[SOURCE MATERIAL Boundary: Start]

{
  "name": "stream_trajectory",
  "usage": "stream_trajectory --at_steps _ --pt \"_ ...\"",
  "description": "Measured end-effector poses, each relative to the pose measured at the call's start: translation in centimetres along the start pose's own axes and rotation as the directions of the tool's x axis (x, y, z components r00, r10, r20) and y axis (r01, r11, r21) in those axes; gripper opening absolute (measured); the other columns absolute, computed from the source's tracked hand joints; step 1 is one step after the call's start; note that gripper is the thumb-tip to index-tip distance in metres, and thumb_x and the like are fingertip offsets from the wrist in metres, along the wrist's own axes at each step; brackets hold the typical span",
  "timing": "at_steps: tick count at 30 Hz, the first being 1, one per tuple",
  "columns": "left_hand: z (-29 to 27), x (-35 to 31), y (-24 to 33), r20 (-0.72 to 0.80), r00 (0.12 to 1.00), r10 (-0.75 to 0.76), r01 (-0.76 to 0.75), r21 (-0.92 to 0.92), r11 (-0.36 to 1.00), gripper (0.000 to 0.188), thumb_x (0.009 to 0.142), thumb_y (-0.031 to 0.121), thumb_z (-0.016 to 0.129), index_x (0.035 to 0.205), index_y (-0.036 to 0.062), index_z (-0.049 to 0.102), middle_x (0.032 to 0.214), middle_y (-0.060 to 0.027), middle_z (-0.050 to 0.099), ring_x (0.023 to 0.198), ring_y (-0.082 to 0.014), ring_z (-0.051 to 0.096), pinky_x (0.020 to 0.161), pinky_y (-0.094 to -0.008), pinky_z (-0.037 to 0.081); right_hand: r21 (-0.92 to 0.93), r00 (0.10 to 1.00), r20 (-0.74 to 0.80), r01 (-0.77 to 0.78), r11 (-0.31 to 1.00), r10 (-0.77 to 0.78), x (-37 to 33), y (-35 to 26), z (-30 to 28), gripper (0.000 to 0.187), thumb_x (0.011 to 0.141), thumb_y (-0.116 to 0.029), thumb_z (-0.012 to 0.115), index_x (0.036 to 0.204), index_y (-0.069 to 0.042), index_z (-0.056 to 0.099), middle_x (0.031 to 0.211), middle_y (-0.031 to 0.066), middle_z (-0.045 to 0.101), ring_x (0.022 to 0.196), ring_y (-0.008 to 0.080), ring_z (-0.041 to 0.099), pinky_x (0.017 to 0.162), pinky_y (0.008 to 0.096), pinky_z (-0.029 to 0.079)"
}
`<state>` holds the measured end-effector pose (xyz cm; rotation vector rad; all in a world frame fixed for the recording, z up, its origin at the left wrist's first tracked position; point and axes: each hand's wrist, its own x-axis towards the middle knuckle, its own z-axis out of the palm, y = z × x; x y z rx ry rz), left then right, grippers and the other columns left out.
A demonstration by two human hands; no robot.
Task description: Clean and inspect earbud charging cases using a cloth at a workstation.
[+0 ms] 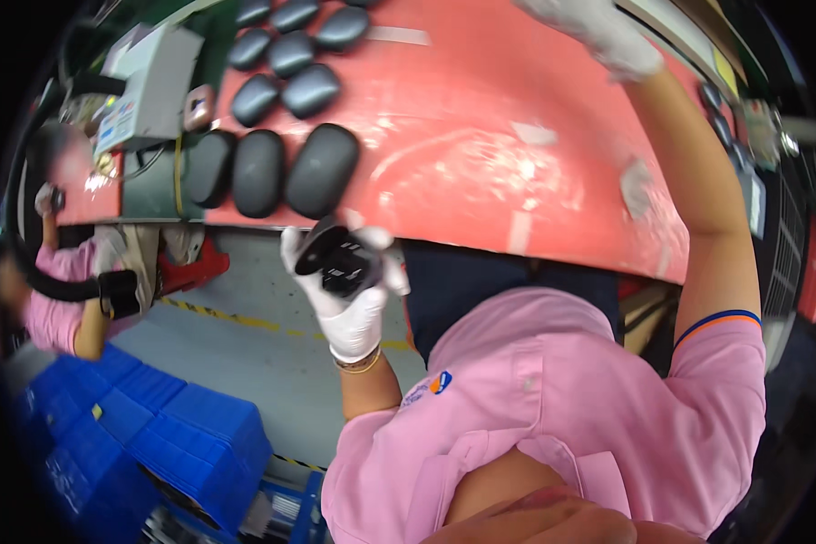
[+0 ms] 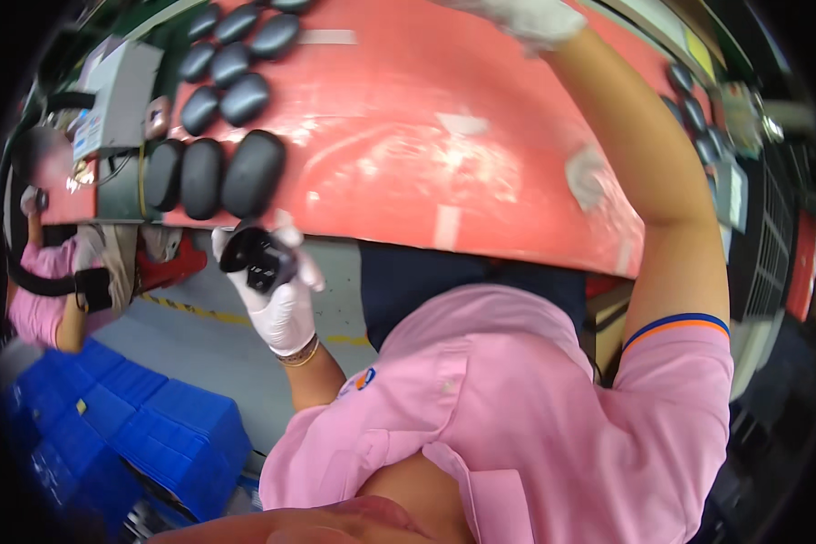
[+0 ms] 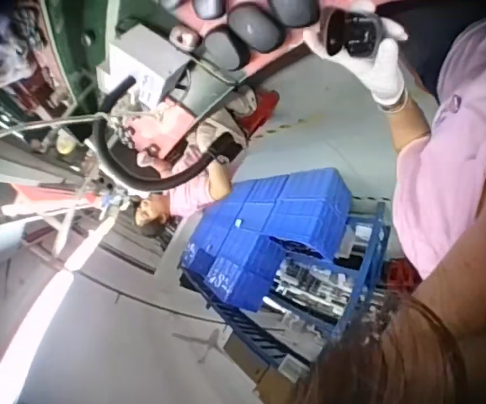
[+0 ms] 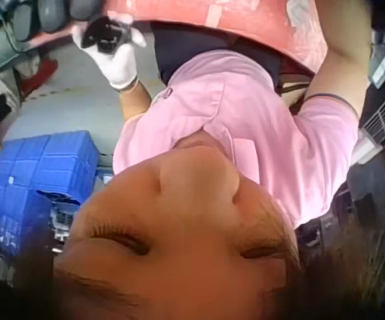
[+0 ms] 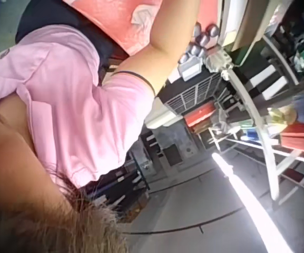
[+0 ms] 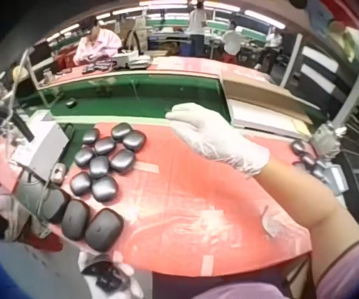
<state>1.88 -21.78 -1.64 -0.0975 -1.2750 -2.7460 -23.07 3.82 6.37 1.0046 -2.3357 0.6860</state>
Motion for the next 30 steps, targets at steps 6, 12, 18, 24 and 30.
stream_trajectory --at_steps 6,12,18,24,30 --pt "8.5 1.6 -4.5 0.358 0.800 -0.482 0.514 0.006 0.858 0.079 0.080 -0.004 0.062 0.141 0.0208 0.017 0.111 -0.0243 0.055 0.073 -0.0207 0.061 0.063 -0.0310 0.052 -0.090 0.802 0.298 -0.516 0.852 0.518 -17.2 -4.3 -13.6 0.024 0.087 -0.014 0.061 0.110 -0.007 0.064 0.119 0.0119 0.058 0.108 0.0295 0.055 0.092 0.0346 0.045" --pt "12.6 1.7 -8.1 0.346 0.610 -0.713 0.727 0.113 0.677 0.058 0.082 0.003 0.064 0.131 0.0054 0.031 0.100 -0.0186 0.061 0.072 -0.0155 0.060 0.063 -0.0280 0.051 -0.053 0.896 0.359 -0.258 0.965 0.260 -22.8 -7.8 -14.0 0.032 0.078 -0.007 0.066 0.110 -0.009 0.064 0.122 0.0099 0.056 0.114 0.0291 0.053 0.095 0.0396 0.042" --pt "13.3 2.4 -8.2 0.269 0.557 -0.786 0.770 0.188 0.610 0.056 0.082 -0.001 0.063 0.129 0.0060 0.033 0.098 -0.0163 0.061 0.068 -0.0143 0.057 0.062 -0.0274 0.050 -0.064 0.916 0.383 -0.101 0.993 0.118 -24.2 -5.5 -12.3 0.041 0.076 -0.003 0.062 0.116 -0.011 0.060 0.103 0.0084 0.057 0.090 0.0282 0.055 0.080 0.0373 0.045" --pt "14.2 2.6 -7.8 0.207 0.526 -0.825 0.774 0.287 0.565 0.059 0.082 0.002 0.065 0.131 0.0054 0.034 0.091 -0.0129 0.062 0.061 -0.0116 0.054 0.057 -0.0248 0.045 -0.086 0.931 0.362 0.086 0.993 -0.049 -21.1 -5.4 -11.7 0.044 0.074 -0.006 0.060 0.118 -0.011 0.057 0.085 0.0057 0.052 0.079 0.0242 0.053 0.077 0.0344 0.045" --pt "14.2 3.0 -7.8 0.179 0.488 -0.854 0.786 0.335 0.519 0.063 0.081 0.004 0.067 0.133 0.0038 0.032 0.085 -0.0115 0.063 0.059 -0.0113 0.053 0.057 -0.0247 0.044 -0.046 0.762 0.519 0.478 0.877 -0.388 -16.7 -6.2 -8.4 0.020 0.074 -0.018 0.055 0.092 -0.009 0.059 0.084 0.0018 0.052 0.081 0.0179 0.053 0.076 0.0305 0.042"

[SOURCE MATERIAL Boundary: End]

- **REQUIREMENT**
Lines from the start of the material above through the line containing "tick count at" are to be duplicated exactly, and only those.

- **OUTPUT FOR THIS EXERCISE**
{
  "name": "stream_trajectory",
  "usage": "stream_trajectory --at_steps _ --pt \"_ ...\"",
  "description": "Measured end-effector poses, each relative to the pose measured at the call's start: translation in centimetres along the start pose's own axes and rotation as the directions of the tool's x axis (x, y, z components r00, r10, r20) and y axis (r01, r11, r21) in those axes; gripper opening absolute (measured); the other columns absolute, computed from the source's tracked hand joints; step 1 is one step after the call's start; note that gripper is the thumb-tip to index-tip distance in metres, and thumb_x and the like are fingertip offsets from the wrist in metres, along the wrist's own axes at each step; brackets hold the typical span",
  "timing": "at_steps: tick count at 30 Hz, the first being 1, one per tuple",

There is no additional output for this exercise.